** REQUIRED ACTION **
Your reply must be one number: the count of lines in the data below that contain "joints".

::: STUDY MATERIAL :::

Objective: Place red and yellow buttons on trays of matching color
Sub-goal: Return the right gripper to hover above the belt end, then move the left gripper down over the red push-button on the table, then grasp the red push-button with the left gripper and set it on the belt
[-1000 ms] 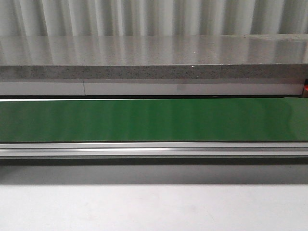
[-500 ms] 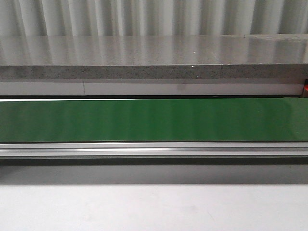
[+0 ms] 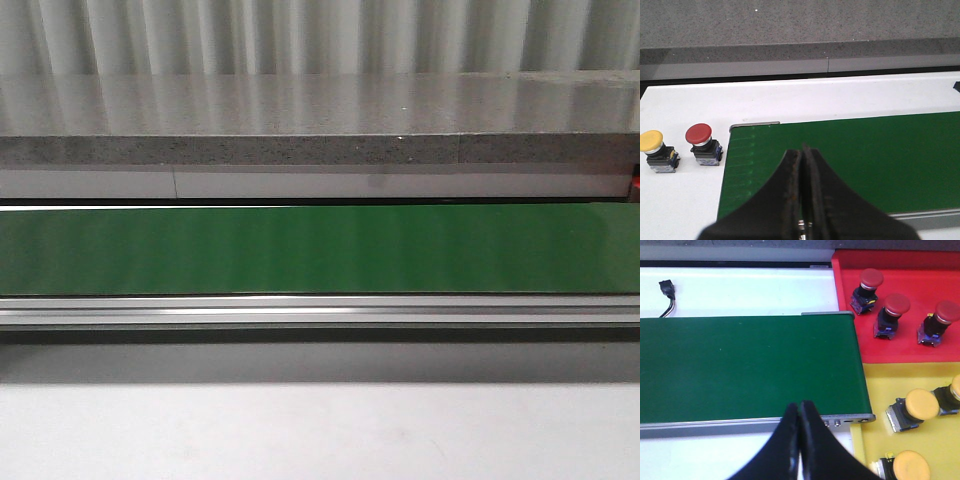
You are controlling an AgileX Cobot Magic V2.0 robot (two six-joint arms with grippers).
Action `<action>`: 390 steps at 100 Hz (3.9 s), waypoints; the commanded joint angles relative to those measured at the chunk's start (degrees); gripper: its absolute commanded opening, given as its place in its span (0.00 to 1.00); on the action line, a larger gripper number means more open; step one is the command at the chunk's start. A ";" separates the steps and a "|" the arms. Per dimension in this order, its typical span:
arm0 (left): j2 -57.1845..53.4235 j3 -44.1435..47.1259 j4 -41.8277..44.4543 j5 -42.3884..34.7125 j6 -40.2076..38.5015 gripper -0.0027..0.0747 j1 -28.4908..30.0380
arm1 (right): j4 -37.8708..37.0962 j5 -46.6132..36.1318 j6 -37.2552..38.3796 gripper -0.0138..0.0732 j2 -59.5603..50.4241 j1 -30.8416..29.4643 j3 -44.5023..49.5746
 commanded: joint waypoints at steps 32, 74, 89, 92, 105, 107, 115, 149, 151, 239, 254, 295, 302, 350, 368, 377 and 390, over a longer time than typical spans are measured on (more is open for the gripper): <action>-0.05 -1.56 -3.33 -4.41 -0.73 0.88 0.03 | -0.83 -3.14 -0.56 0.08 -0.19 0.09 -1.63; 9.09 -3.17 -3.54 -12.24 -13.87 0.85 5.05 | -0.83 -3.14 -0.56 0.08 -0.19 0.09 -1.63; 19.44 -8.07 -3.54 -11.16 -15.02 0.81 9.80 | -0.83 -3.14 -0.56 0.08 -0.19 0.09 -1.63; 21.89 -9.21 -3.54 -11.16 -15.02 0.81 10.45 | -0.83 -3.14 -0.56 0.08 -0.19 0.09 -1.63; 30.44 -15.37 -3.54 -11.03 -15.02 0.79 12.98 | -0.83 -3.14 -0.56 0.08 -0.19 0.09 -1.63; 31.86 -16.38 -3.54 -10.92 -15.02 0.79 13.28 | -0.83 -3.14 -0.56 0.08 -0.19 0.09 -1.63; 37.52 -20.38 -3.54 -8.76 -15.38 0.79 14.18 | -0.83 -3.14 -0.56 0.08 -0.19 0.09 -1.63; 54.54 -33.06 -3.07 -3.57 -15.48 0.78 14.91 | -0.83 -3.14 -0.56 0.08 -0.19 0.09 -1.63; 55.34 -33.58 -3.07 -3.18 -15.48 0.78 14.91 | -0.83 -3.14 -0.56 0.08 -0.19 0.09 -1.63; 68.01 -36.77 -1.13 -3.85 -16.98 0.78 16.32 | -0.83 -3.14 -0.56 0.08 -0.19 0.09 -1.63; 68.96 -36.84 -1.13 -5.00 -16.98 0.78 16.32 | -0.83 -3.14 -0.56 0.08 -0.19 0.09 -1.63; 70.09 -37.05 -1.13 -5.55 -16.98 0.48 16.32 | -0.83 -3.14 -0.56 0.08 -0.19 0.09 -1.63; 69.94 -37.86 -1.13 -4.74 -16.98 0.30 16.20 | -0.83 -3.14 -0.56 0.08 -0.19 0.09 -1.63; 54.88 -41.11 0.17 2.74 -12.65 0.01 13.36 | -0.83 -3.14 -0.56 0.08 -0.19 0.09 -1.63; 48.10 -38.42 0.55 7.46 -10.67 0.01 11.22 | -0.83 -3.14 -0.56 0.08 -0.19 0.09 -1.63; 44.76 -34.68 0.90 7.14 -10.67 0.01 9.84 | -0.83 -3.14 -0.56 0.08 -0.19 0.09 -1.63; 41.28 -28.71 1.01 4.93 -10.67 0.01 7.90 | -0.83 -3.14 -0.56 0.08 -0.19 0.09 -1.63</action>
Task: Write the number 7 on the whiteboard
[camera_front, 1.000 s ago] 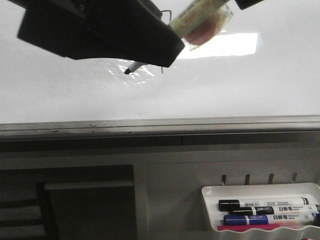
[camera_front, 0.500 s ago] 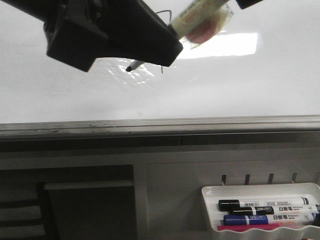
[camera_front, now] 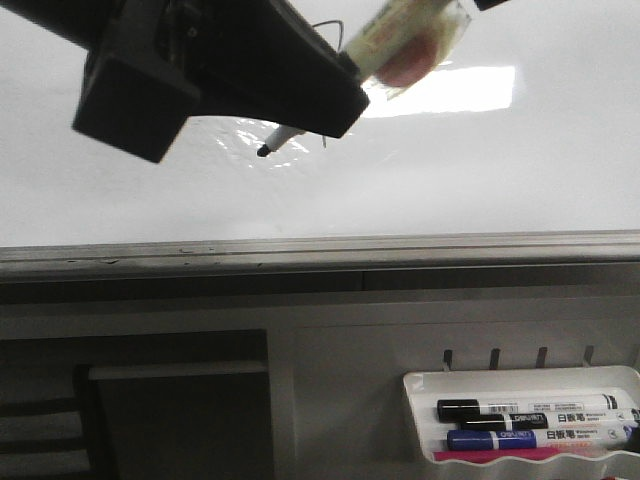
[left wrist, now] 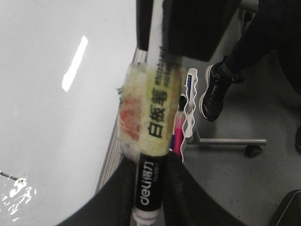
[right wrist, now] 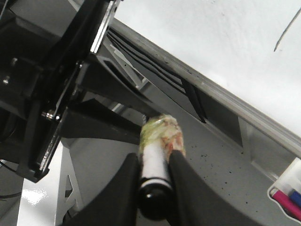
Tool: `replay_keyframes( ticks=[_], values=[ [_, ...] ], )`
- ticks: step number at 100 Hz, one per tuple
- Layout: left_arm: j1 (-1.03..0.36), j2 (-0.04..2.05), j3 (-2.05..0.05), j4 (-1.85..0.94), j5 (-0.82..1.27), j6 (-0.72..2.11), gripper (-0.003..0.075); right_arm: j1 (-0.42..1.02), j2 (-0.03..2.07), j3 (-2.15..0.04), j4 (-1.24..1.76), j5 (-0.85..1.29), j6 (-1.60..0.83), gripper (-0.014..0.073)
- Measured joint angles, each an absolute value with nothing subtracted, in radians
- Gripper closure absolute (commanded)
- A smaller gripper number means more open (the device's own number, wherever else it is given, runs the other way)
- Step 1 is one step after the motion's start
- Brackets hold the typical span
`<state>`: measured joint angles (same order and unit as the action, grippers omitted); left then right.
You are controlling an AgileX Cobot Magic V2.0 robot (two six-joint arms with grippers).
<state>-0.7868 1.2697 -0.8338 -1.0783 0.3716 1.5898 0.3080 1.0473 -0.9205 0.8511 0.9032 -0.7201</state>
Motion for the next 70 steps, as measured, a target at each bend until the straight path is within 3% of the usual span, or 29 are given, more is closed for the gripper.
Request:
replay_keyframes(
  ticks=[8,13,48,70],
  values=[
    [-0.787,1.270,-0.834,-1.098,0.347,1.584,0.0741,0.308,1.047,-0.920,0.856,0.911,-0.720,0.0166],
    [-0.787,1.270,-0.834,-1.112,0.328,1.575,0.0741,0.308,1.047,-0.920,0.858,0.913,-0.720,0.0128],
    [-0.752,1.168,-0.795,-1.216,0.133,1.353,0.0741,0.191,0.898,-0.920,0.816,0.872,-0.712,0.0134],
    [-0.746,1.048,-0.689,-1.600,-0.184,1.323,0.0741,0.114,0.768,-0.916,0.642,0.935,-0.651,0.0134]
  ],
)
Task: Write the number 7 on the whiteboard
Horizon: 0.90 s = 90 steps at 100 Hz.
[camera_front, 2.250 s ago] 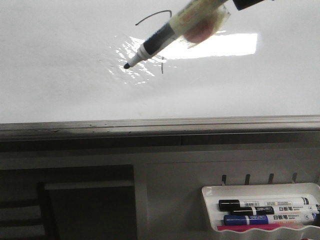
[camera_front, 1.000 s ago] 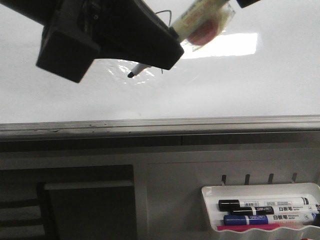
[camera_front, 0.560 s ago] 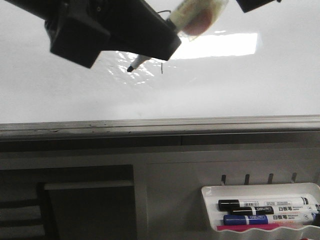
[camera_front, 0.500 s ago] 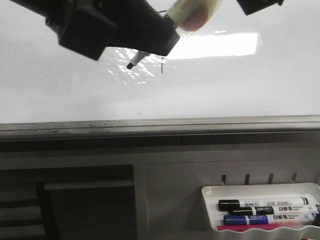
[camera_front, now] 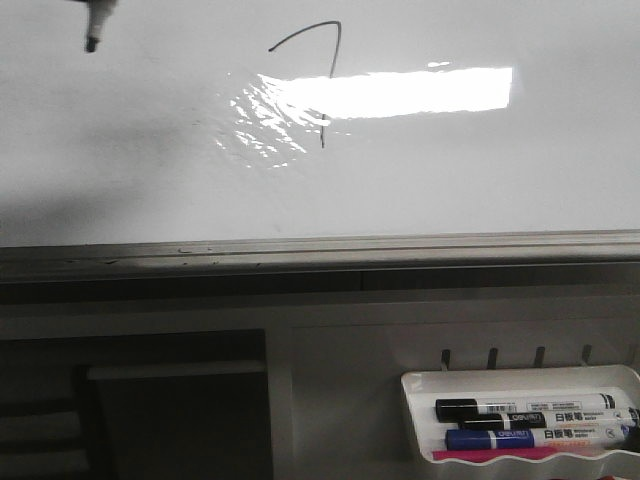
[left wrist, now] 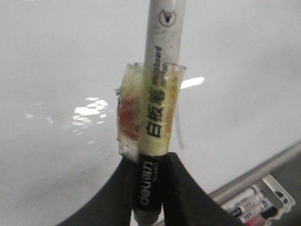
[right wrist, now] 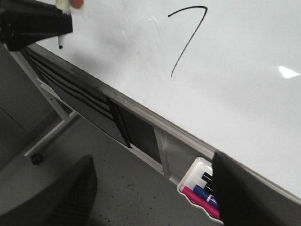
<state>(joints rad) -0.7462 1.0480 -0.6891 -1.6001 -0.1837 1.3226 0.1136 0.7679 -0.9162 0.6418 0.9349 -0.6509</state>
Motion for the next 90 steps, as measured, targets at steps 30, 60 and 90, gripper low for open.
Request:
replay_keyframes(
  ticks=[30,60,90],
  values=[
    [-0.695,1.168,-0.713,-1.706,-0.283,1.307,0.0741,0.110,0.741,-0.877,0.642,0.961,-0.634,0.0134],
    [-0.606,1.314,-0.809,-1.708,-0.283,1.304,0.0741,0.110,0.741,-0.877,0.642,1.005,-0.632,0.0134],
    [-0.569,1.334,-0.814,-1.709,-0.250,1.302,0.0739,0.110,0.741,-0.877,0.642,1.006,-0.632,0.0134]
  ],
)
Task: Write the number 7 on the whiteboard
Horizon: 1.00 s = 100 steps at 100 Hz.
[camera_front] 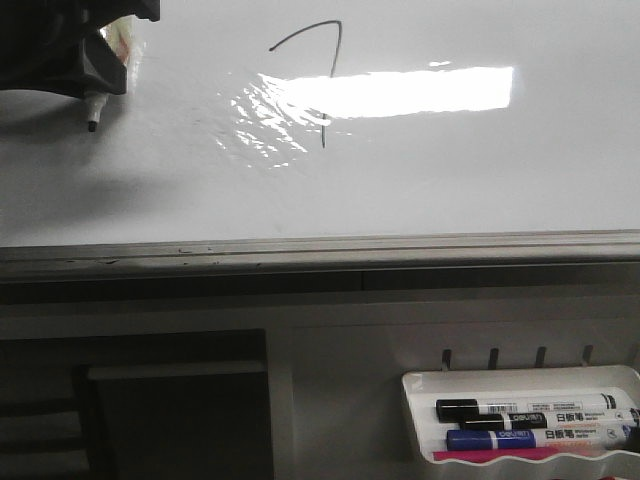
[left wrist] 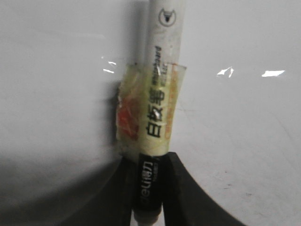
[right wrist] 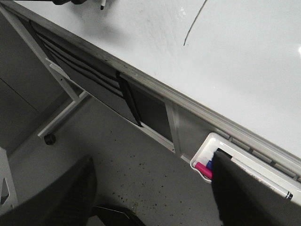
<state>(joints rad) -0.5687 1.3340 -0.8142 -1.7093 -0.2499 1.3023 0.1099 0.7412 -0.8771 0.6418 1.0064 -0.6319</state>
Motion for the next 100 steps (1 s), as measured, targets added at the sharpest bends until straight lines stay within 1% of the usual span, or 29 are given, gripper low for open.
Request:
replay_keyframes(
  ticks=[6,11,18,23,25,26,27,29,37,44,49,65,77,90,97,100],
  values=[
    [-0.569,1.334,-0.814,-1.709,-0.239,1.302,0.0726,0.110,0.741,-0.877,0.642,1.006,-0.632,0.0134],
    [-0.569,1.335,-0.814,-1.709,-0.232,1.302,0.0689,0.110,0.741,-0.877,0.642,1.006,-0.632,0.0134],
    [-0.569,1.336,-0.814,-1.709,-0.225,1.302,0.0599,0.110,0.741,-0.877,0.642,1.006,-0.632,0.0134],
    [-0.569,1.336,-0.814,-1.709,-0.223,1.302,0.0505,0.110,0.741,-0.877,0.642,1.006,-0.632,0.0134],
    [-0.569,1.336,-0.814,-1.709,-0.223,1.302,0.0481,0.110,0.741,-0.877,0.642,1.006,-0.632,0.0134],
    [-0.569,1.336,-0.814,-1.709,-0.223,1.302,0.0445,0.110,0.741,-0.877,0.642,1.006,-0.632,0.0134],
    [-0.569,1.336,-0.814,-1.709,-0.223,1.302,0.0445,0.110,0.741,-0.877,0.642,1.006,-0.632,0.0134],
    [-0.569,1.336,-0.814,-1.709,-0.223,1.302,0.0400,0.110,0.741,-0.877,0.642,1.006,-0.632,0.0134],
    [-0.569,1.336,-0.814,-1.709,-0.223,1.302,0.0296,0.110,0.741,-0.877,0.642,1.009,-0.632,0.0134],
    [-0.569,1.336,-0.814,-1.709,-0.221,1.302,0.0236,0.110,0.741,-0.877,0.642,1.011,-0.632,0.0134],
    [-0.569,1.336,-0.814,-1.709,-0.221,1.302,0.0215,0.110,0.741,-0.877,0.642,1.015,-0.632,0.0134],
    [-0.569,1.303,-0.814,-1.699,-0.221,1.304,0.0213,0.110,0.741,-0.877,0.643,1.019,-0.632,0.0134],
    [-0.569,1.225,-0.802,-1.675,-0.223,1.345,0.0213,0.110,0.741,-0.877,0.660,1.014,-0.632,0.0134],
    [-0.569,1.119,-0.774,-1.666,-0.223,1.434,0.0214,0.110,0.741,-0.877,0.702,0.955,-0.632,0.0138],
    [-0.569,1.055,-0.756,-1.666,-0.223,1.464,0.0217,0.110,0.741,-0.877,0.734,0.899,-0.632,0.0188],
    [-0.569,1.029,-0.748,-1.666,-0.223,1.471,0.0219,0.110,0.741,-0.877,0.747,0.867,-0.632,0.0241]
  ],
)
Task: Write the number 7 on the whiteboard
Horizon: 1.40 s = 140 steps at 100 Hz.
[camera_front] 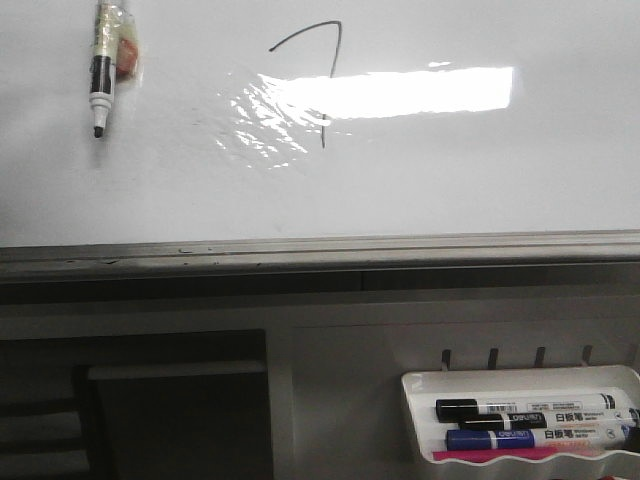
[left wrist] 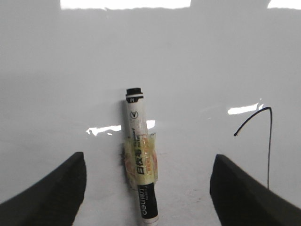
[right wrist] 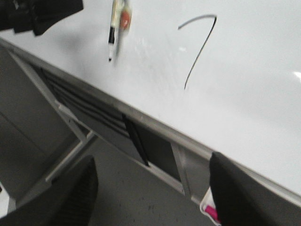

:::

** ANSWER SECTION **
2